Once upon a time in academia, college professors watched over students, serving as life coaches, providing advice in family matters and relationships, and offering academic counsel. They handled difficult situations and taboo subjects, and they addressed academic discipline informally and quietly. Then the world changed.
As social justice movements gained momentum and youth culture exerted greater power in the the late 1950s and the early 1960s, they penetrated higher education. Students began to demand rights to due process and institutional transparency, and colleges began to give students more individual freedoms.
In the wake of this transition, the student life profession was born, and the gulf between academics and student life ensued, persisting for more than half a century. Faculty interacted with students in the classroom, but they were not directly responsible for managing student behaviors. In contrast, student life personnel, tasked with watching over students and helping them along the way, might go for weeks or longer without seeing a particular student.
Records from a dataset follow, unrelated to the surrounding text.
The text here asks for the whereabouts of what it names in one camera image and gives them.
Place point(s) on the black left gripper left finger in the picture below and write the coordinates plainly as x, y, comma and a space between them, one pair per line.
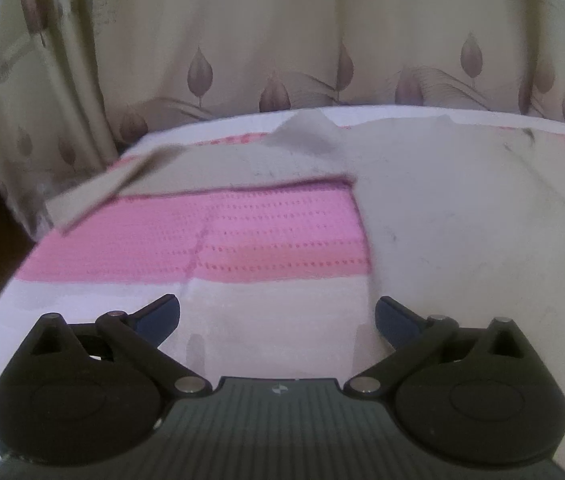
77, 394

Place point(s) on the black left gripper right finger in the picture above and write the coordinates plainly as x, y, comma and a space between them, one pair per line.
472, 396

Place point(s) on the beige knit sweater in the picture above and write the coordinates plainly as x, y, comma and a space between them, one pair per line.
457, 216

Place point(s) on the beige leaf print curtain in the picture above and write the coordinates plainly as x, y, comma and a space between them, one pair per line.
80, 80

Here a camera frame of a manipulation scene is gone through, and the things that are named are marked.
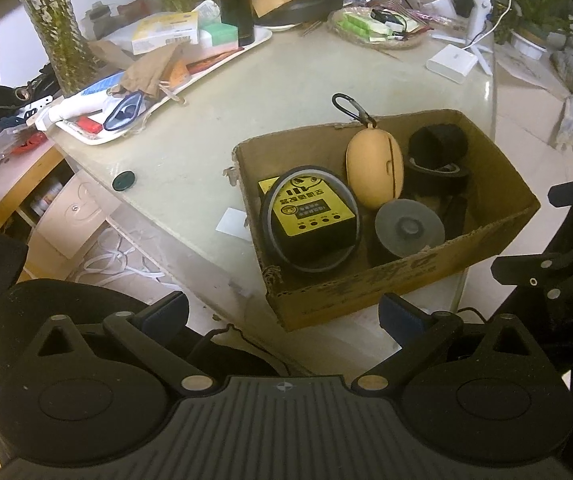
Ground brown cardboard box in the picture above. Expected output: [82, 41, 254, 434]
[232, 110, 539, 332]

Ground tan pig-shaped pouch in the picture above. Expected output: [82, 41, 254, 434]
[331, 92, 404, 211]

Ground yellow black device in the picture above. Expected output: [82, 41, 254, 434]
[257, 166, 361, 273]

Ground green round cap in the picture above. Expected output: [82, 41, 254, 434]
[112, 170, 136, 192]

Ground blue glasses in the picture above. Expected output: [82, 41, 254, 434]
[103, 91, 144, 131]

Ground white power bank box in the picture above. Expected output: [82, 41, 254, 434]
[425, 44, 477, 84]

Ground white tray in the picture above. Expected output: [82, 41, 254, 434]
[55, 26, 273, 146]

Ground white gimbal stand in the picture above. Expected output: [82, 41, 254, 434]
[433, 0, 493, 76]

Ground yellow white box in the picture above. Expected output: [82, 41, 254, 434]
[130, 12, 198, 55]

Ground green tissue box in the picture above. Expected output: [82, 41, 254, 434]
[198, 23, 239, 51]

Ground glass snack plate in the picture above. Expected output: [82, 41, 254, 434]
[327, 6, 432, 51]

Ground black zip case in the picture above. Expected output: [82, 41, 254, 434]
[254, 0, 343, 26]

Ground left glass vase plant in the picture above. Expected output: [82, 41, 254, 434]
[20, 0, 100, 96]

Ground beige drawstring bag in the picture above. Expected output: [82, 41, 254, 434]
[108, 44, 191, 102]
“This gap often prevented the best-equipped people from knowing a potential problem existed, while those who may have seen a developing issue may not have been prepared to deal with it,” said Vice President for Student Life Rhonda Colby, D.Min.
In an effort to better serve student needs in and out of the classroom, the faculty and staff at Shenandoah University have taken a different approach. Led by senior administrators, the university has worked hard to bring these two disciplines together, charting a new path through interdisciplinary collaboration and an understanding that not all learning takes place in the classroom.
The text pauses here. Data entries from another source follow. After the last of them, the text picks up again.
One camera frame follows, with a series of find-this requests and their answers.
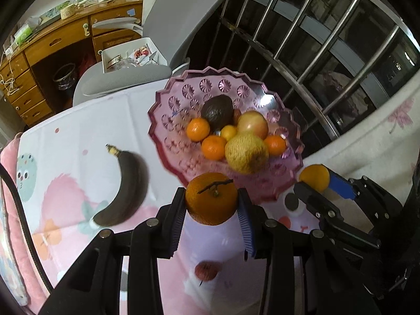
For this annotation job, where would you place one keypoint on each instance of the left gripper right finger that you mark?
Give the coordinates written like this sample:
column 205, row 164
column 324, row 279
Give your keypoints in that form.
column 267, row 239

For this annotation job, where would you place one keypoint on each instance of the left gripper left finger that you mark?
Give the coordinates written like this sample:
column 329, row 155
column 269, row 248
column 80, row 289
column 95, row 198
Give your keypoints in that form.
column 155, row 238

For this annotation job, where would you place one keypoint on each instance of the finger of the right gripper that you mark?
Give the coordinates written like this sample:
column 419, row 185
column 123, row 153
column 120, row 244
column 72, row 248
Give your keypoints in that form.
column 341, row 186
column 316, row 203

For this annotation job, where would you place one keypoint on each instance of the blackened banana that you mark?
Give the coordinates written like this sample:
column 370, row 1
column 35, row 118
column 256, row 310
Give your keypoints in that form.
column 130, row 193

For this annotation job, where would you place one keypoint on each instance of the mandarin with stem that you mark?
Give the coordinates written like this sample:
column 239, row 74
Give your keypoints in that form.
column 211, row 198

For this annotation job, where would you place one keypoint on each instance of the large wrinkled orange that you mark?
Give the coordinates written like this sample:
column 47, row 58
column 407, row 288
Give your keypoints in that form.
column 276, row 145

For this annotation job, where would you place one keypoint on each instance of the yellow pear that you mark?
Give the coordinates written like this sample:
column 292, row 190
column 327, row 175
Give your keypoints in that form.
column 246, row 153

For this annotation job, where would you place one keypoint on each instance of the red apple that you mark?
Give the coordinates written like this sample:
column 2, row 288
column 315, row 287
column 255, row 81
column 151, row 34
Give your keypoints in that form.
column 253, row 121

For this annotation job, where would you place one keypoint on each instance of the small yellow orange front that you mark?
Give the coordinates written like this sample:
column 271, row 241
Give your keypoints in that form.
column 228, row 132

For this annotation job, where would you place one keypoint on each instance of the small yellow orange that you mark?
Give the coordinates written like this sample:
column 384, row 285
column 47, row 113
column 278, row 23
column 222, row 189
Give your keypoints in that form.
column 228, row 132
column 316, row 176

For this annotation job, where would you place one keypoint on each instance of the dark avocado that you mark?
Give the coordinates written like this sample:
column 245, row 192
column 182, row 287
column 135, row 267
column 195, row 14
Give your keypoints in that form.
column 218, row 112

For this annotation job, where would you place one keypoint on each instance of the small yellow orange back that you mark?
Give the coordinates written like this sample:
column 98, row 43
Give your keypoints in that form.
column 316, row 176

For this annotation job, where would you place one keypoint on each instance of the wrinkled red fruit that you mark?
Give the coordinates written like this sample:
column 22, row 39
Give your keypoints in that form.
column 237, row 114

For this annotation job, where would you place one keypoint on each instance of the red lychee centre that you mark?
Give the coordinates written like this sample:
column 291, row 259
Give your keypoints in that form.
column 207, row 270

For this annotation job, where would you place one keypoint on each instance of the white floral curtain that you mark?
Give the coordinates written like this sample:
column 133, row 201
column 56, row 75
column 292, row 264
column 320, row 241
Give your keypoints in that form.
column 384, row 146

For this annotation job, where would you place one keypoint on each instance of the cartoon printed tablecloth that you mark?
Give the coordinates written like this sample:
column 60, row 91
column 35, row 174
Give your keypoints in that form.
column 112, row 162

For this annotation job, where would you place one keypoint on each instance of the pink glass fruit bowl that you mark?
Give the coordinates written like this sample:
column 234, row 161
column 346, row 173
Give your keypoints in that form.
column 181, row 100

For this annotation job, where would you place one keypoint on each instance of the metal window bars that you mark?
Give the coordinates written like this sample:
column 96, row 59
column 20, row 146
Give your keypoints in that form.
column 331, row 62

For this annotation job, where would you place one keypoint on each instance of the black waste bin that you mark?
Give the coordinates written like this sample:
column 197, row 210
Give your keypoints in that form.
column 66, row 77

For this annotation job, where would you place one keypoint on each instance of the white tray on chair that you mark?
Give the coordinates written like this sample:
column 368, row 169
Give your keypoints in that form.
column 135, row 53

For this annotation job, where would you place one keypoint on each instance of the wooden desk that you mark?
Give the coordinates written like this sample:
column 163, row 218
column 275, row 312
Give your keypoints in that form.
column 76, row 42

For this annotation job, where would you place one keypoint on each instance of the grey office chair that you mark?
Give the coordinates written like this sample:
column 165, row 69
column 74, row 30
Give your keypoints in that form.
column 167, row 31
“Historically, there was no student affairs or student life,” said Dr. Colby. “Academics was the focus—the entirety—of the students’ experience. Faculty members were actually the ones that did all the things we now think of as student life functions. In many cases, [the faculty] actually lived on campus, so they were a ‘one-stop shop’ for student needs.”
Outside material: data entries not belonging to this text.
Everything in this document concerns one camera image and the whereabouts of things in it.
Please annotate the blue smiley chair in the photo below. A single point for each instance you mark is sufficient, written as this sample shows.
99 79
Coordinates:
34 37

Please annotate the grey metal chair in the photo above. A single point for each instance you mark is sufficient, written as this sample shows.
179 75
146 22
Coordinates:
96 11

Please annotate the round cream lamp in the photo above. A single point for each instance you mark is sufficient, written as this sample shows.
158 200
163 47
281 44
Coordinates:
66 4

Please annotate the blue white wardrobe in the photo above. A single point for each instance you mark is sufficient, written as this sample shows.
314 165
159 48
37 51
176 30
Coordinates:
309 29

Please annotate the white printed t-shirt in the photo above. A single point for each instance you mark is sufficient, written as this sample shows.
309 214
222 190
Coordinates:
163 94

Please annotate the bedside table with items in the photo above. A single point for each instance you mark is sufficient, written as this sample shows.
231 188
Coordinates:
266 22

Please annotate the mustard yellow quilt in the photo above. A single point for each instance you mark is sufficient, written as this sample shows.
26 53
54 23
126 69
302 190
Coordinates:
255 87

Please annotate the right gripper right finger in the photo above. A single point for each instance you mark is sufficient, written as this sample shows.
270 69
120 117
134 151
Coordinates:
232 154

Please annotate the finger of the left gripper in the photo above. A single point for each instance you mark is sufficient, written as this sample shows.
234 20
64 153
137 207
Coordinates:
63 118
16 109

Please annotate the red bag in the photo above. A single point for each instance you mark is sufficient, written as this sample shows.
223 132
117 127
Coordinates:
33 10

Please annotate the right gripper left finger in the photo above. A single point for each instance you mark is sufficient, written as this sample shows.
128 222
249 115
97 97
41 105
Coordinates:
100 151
“At Shenandoah, academics and student life start working together from the very beginning of the student’s experience,” said Vice President for Academic Affairs Adrienne Bloss, Ph.D. “When it comes to watching out for students and their well-being, Shenandoah University handles situations in a more collaborative way.”
Colby explains, “If there’s concerning behavior for a student, we have a whole collaborative process where a faculty member can say, ‘This isn’t a big violation, but it’s concerning,’ and we’re able to circle up quietly and confidentially ask ‘Is there anything else concerning? Coach, are you seeing this? Residence Life, are you seeing this?’ We can put the information together collaboratively, so that we can intervene early with the student, and provide them with the resources and the support services.”
Shenandoah also intentionally blurs the lines that divide faculty and staff. Some staff members teach classes, and some faculty members work on projects with students outside of their classrooms. Both work in tandem to guide students through their early adult years.
“People need to understand that college is more than job training,” said Dr. Bloss. “It’s really much more than career training. It’s life training, and all of those come together. So, students need to learn not only things that they can learn in the workplace, but they need to learn how to learn, and how to adapt. They need to think critically on how to work with people and solve real problems in real situations. That all requires bringing together the classroom experience and the out-of-classroom experience.”
According to Colby, rich learning experiences also prepare students not only for graduation, but for their first great jobs and for fulfilled lives.
“Our focus is on educating and inspiring,” said Colby. “We want them to be principled, compassionate, creative and inventive. One of the students who graduates is going to be my grandchild’s high school English teacher, or a my physical therapist. We educate not just for the sake of our students, but for the sake of the world. This is our best shot at transforming the world by creating principled, critical-thinking, compassionate, lifelong learners who are committed to making a difference in our community, in the nation, and in the world.”